Aim of the task: Report each line from the listing that the string "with" appears in.

The data:
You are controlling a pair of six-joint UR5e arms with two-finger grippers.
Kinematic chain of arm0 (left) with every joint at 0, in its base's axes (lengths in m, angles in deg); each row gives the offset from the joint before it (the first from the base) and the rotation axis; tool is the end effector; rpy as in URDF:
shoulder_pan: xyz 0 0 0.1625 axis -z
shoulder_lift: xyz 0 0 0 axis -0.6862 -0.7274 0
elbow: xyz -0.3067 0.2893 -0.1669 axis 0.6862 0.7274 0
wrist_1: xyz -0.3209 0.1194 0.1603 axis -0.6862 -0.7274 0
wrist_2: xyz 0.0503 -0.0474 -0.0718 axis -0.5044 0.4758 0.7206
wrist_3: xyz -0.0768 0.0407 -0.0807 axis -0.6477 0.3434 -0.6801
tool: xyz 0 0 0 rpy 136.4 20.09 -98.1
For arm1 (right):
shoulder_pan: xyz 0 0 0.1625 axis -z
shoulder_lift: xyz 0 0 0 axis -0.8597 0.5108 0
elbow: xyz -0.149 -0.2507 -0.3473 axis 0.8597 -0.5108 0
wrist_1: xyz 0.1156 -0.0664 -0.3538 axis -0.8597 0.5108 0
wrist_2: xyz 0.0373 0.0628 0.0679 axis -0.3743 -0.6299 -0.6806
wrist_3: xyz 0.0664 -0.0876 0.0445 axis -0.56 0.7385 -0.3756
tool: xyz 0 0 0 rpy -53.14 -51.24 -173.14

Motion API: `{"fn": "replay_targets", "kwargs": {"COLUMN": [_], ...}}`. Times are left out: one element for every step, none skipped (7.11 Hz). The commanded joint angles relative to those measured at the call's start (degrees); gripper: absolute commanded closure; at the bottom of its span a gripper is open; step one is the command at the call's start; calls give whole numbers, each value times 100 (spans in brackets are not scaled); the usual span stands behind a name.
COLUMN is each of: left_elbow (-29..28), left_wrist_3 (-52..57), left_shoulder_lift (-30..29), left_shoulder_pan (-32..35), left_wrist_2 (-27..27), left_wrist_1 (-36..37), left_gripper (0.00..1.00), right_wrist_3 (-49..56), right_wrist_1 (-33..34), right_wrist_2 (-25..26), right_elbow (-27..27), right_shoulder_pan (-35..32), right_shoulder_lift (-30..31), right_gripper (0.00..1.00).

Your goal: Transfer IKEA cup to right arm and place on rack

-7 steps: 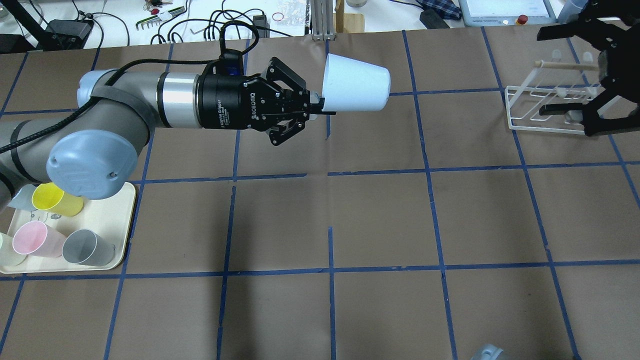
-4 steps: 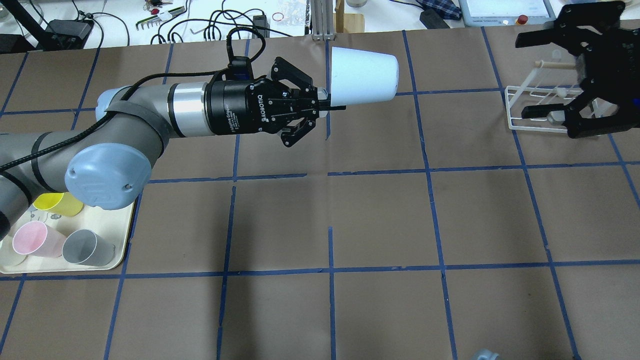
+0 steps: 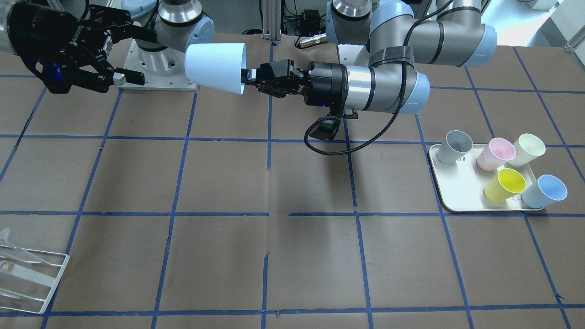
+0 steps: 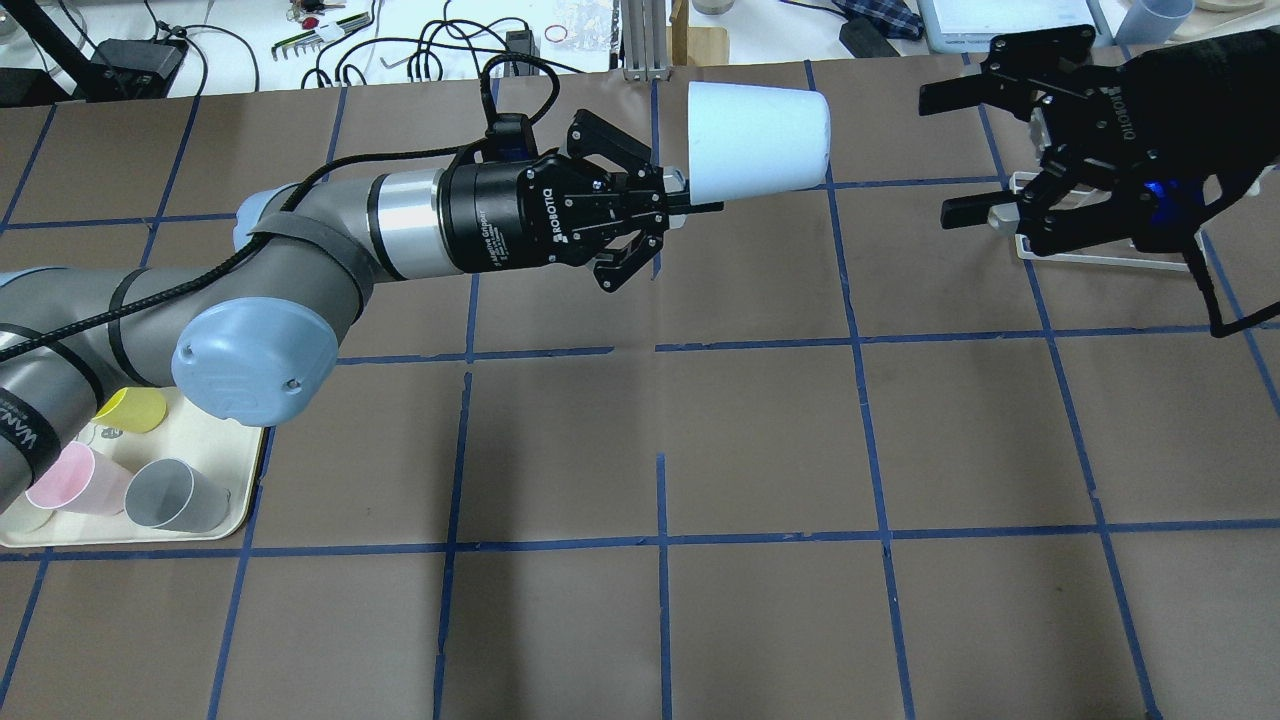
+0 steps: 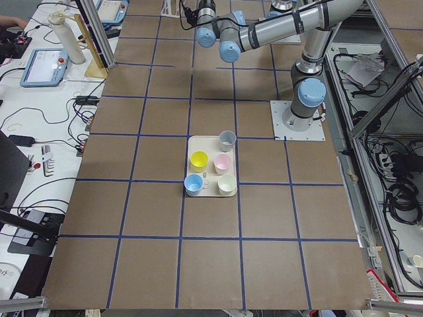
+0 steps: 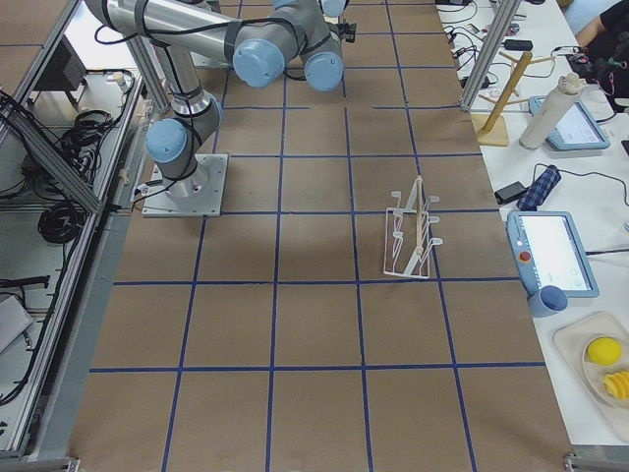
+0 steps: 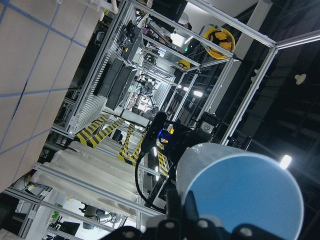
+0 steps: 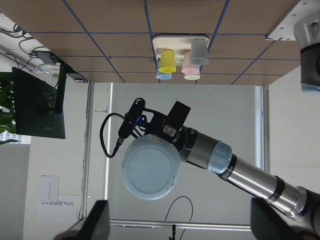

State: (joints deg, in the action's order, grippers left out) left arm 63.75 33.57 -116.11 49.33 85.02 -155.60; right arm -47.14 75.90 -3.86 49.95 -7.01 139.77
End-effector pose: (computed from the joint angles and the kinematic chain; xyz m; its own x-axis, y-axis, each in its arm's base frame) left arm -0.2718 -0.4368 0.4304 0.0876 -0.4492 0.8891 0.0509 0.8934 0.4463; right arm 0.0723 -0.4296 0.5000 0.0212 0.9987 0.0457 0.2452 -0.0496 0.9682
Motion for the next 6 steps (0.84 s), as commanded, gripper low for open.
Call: {"fn": "replay_targets", "kwargs": {"left_elbow": [3, 3, 3, 3, 12, 3], "left_wrist_3": [5, 5, 5, 5, 5, 5], "left_shoulder_lift": [-50, -59, -59, -59, -50, -50], "left_shoulder_pan": [24, 24, 24, 24, 24, 24], "left_wrist_2": [26, 26, 26, 26, 26, 26], "left_wrist_1": [12, 12, 12, 12, 12, 12], "left_gripper": [100, 100, 100, 100, 100, 100], "right_wrist_3": [-483, -536, -580, -598, -589, -598], "right_wrist_1": [287, 296, 296, 305, 296, 296], "right_wrist_2": [-130, -218, -323, -420, -534, -561], "right_elbow": [-39, -48, -48, -48, -48, -48], "right_shoulder_pan": [-418, -577, -683, -718, -771, -876], "right_shoulder_lift": [-94, -94, -94, -94, -85, -76], "right_gripper": [0, 0, 0, 0, 0, 0]}}
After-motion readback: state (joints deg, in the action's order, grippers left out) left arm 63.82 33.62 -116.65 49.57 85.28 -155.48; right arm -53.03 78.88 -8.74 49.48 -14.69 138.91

Exercise output:
You are controlling a pair of six-joint UR5e arms with two-finger grippers.
Kinematic chain of arm0 (left) with every joint at 0, in its base's axes (lengths in m, angles in deg); each row gives the offset from the joint before it (the first from the base) and the rotation axis; tool is the end effector; rpy as in URDF:

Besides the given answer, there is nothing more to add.